- Poster
- Directed by: A. C. Tirulokchandar
- Written by: A. L. Narayanan (dialogues)
- Screenplay by: A. C. Tirulokchandar
- Story by: D. V. Narasa Raju
- Produced by: R. Venkatraman
- Starring: Sivaji Ganesan Manjula
- Cinematography: M. Viswanatha Rai
- Edited by: B. Kanthasamy
- Music by: M. S. Viswanathan
- Production company: Amutham Productions
- Release date: 26 September 1975;
- Running time: 133 minutes
- Country: India
- Language: Tamil

= Anbe Aaruyire (1975 film) =

1975 film

Anbe Aaruyire is a 1975 Indian Tamil-language romantic comedy film, directed by A. C. Tirulokchandar. The film stars Sivaji Ganesan and Manjula. It was released on 26 September 1975. The film is a remake of the 1967 Telugu film Gruhalakshmi.

==Plot==

R. Sattanathan, a leading criminal lawyer and Bangalore Ramaswamy, his professional competitor, were once friends but now enemies. Sattanathan has vowed that he will win a case against Ramaswamy at least once in his lifetime, for which he even makes his son Saravanan study law, so that if not him at least his son will defeat Ramaswamy. But contrary to Sattanathan's expectation, Saravanan falls in love with Ramaswamy's daughter Devi. Helping them in their love is Ramesh, Ramaswamy's nephew. A lot of hilarious incidents and confusions follow before the lovers are united.

==Production==
The film was launched at Vijaya Studios. B. Nagireddy switched on the camera while Sandow M. M. A. Chinnappa Thevar clapped the board.

==Soundtrack==
The music was composed by M. S. Viswanathan, with lyrics by Vaali. The song "Malligai Mullai" is set in Tilang raga.

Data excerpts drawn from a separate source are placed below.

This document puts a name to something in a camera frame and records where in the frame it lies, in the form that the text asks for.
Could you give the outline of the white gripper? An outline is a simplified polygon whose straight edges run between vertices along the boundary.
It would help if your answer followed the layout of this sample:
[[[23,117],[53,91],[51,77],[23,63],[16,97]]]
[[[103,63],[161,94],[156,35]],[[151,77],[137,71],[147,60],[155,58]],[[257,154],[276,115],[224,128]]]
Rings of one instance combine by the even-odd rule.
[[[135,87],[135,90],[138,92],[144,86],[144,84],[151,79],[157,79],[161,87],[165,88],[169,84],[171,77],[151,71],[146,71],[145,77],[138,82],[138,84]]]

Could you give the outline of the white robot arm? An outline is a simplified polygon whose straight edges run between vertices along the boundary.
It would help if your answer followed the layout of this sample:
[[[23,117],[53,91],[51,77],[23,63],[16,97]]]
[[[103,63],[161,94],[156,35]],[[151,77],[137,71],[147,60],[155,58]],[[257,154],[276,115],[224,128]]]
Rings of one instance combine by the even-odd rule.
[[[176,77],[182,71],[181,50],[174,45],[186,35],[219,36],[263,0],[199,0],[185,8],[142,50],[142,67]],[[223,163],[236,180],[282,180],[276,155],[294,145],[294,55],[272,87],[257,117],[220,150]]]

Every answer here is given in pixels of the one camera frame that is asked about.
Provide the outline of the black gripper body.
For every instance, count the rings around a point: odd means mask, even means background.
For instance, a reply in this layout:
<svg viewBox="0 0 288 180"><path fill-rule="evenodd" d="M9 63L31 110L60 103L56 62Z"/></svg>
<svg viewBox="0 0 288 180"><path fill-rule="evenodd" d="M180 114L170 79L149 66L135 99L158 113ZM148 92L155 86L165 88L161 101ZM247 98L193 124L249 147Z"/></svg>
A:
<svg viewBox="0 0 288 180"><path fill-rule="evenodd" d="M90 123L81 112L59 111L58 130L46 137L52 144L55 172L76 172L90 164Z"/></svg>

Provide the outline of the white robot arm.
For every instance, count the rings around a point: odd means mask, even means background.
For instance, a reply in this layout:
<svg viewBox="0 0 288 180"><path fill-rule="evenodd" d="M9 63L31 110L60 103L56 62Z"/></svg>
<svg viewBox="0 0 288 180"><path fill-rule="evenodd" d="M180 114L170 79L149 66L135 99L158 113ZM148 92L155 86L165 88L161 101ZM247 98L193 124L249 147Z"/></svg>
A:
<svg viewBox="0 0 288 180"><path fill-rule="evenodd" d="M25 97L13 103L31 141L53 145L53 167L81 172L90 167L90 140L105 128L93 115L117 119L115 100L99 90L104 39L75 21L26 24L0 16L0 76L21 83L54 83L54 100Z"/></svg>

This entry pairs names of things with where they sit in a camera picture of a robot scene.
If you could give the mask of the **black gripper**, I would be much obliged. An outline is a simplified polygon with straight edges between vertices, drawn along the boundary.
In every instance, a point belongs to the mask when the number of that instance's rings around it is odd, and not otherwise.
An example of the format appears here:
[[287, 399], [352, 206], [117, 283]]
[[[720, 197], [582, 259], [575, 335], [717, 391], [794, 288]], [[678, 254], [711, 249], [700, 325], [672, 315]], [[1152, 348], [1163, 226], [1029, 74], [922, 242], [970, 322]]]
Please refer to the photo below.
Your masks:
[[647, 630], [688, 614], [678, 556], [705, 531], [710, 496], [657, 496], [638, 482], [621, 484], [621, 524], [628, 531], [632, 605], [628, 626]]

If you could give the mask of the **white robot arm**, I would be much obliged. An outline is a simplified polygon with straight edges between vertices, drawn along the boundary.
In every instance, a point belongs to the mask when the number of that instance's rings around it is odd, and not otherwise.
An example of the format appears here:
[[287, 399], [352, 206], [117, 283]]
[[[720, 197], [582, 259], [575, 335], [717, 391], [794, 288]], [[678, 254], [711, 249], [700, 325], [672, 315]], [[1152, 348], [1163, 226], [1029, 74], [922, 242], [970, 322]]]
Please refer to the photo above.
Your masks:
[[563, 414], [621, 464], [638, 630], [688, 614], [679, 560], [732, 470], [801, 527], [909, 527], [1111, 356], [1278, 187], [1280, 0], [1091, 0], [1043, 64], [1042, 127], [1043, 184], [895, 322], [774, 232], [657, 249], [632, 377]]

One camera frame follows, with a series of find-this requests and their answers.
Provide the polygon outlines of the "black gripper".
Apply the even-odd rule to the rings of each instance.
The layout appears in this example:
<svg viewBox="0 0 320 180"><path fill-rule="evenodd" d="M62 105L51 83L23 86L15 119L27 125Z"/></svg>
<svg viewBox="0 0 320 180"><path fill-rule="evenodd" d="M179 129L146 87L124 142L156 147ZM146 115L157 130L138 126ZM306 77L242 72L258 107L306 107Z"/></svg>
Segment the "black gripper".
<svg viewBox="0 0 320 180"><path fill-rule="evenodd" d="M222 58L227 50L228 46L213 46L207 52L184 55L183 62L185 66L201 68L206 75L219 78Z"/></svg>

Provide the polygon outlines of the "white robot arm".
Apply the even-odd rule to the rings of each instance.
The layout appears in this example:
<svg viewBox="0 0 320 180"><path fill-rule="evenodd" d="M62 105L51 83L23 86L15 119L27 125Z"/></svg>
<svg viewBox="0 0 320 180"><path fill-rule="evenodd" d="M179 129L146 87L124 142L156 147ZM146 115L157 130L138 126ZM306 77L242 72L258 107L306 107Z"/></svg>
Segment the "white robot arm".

| Song | Singers | Length |
|---|---|---|
| "Malligai Mullai Poopanthal" | Vani Jairam | 03:04 |
| "Osai Varamal" | T. M. Soundararajan, P. Susheela | 03:59 |
| "Pattanathu Mappillaikku" | T. M. Soundararajan, L. R. Eswari | 04:32 |
| "Raajaveethi Bhavani Vanthathu" | T. M. Soundararajan, P. Susheela, Saibaba, L. R. Anjali | 05:54 |
| "Kamadhenuvum Somabanamum" | T. M. Soundararajan, P. Susheela |  |

== Reception ==
A critic from Film World wrote, "Anbe Aaruyirey could have been a fine comedy if Sivaji didn't work in it and the script had avoided vulgar scenes. It was quite painful to watch Sivaji making faces and behaving like Rishi Kapoor. For most part the camera concentrated on Manjula's inadequate bosom and her navel". Kanthan of Kalki said Tirulokchandar did not utilise his direction and writing well.